Cada vez é mais frequente ver membros da realeza a usar peças low cost, principalmente Letizia de Espanha, que não se inibe de usar e abusar de peças da Zara com frequência, o que mostra que a moda da sustentabilidade também já chegou às casas reais.
Apesar do vestido escolhido por Máxima ter 13 anos, o seu design continua elegante e intemporal, com um decote em barco discreto e mangas compridas, um corte na cintura e duas aberturas laterais, para maior liberdade de movimentos.
Além do vestido, é impossível não reparar nas joias usadas por Máxima, com diamantes e rubis, em especial a tiara Pavão Real, criada em 1897 para a Rainha Wilhelmina e para a qual foram usados diamantes que pertenceram a Sofia de Wurtemberg, a primeira mulher de Guilherme III.

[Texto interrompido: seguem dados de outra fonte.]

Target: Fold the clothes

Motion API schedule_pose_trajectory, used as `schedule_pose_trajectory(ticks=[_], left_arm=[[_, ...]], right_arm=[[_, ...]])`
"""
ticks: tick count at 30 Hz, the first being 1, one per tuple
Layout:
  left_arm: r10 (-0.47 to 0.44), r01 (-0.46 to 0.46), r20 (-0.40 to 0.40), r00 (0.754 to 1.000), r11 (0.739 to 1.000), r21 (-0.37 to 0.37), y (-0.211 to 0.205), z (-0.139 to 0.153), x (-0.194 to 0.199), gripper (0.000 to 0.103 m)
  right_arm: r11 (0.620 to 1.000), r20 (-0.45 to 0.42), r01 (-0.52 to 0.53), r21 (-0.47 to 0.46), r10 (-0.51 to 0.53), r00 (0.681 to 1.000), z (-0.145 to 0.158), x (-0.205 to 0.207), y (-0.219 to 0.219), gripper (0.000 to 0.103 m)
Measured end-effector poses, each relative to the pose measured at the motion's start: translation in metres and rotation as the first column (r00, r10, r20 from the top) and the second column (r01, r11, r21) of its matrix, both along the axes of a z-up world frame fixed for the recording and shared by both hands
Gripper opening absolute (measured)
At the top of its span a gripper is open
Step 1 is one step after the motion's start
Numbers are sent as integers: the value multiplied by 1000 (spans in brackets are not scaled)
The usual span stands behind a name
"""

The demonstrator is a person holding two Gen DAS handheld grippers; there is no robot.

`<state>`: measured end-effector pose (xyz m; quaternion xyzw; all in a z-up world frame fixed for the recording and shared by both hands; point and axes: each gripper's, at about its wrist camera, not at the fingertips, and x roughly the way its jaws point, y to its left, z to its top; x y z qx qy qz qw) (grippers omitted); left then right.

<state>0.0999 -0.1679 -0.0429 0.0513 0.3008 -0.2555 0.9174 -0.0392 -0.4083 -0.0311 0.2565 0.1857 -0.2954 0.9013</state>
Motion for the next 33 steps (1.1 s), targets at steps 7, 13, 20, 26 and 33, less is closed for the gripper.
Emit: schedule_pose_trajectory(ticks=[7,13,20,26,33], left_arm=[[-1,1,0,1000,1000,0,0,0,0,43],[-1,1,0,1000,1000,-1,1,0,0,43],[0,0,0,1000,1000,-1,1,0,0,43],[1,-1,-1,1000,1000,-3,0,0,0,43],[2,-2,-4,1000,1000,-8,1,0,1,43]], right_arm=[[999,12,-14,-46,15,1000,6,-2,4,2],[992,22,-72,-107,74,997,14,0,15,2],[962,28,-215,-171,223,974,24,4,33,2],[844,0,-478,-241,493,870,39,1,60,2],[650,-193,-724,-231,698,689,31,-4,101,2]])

Em forma de pavão com vários rubis e diamantes, passou a fazer parte da coleção da família real holandesa, mas durante muito tempo não foi usada pois acreditava-se que estivesse perdida. Os rumores terminaram quando, em 2005 e após 40 anos sem ser vista, a Rainha Máxima voltou a usar a tiara, com o colar a condizer.
Atualmente, é usada com frequência em eventos importantes e foi a joia escolhida pela princesa Amália, filha de Máxima, para brilhar na receção aos reis de Espanha.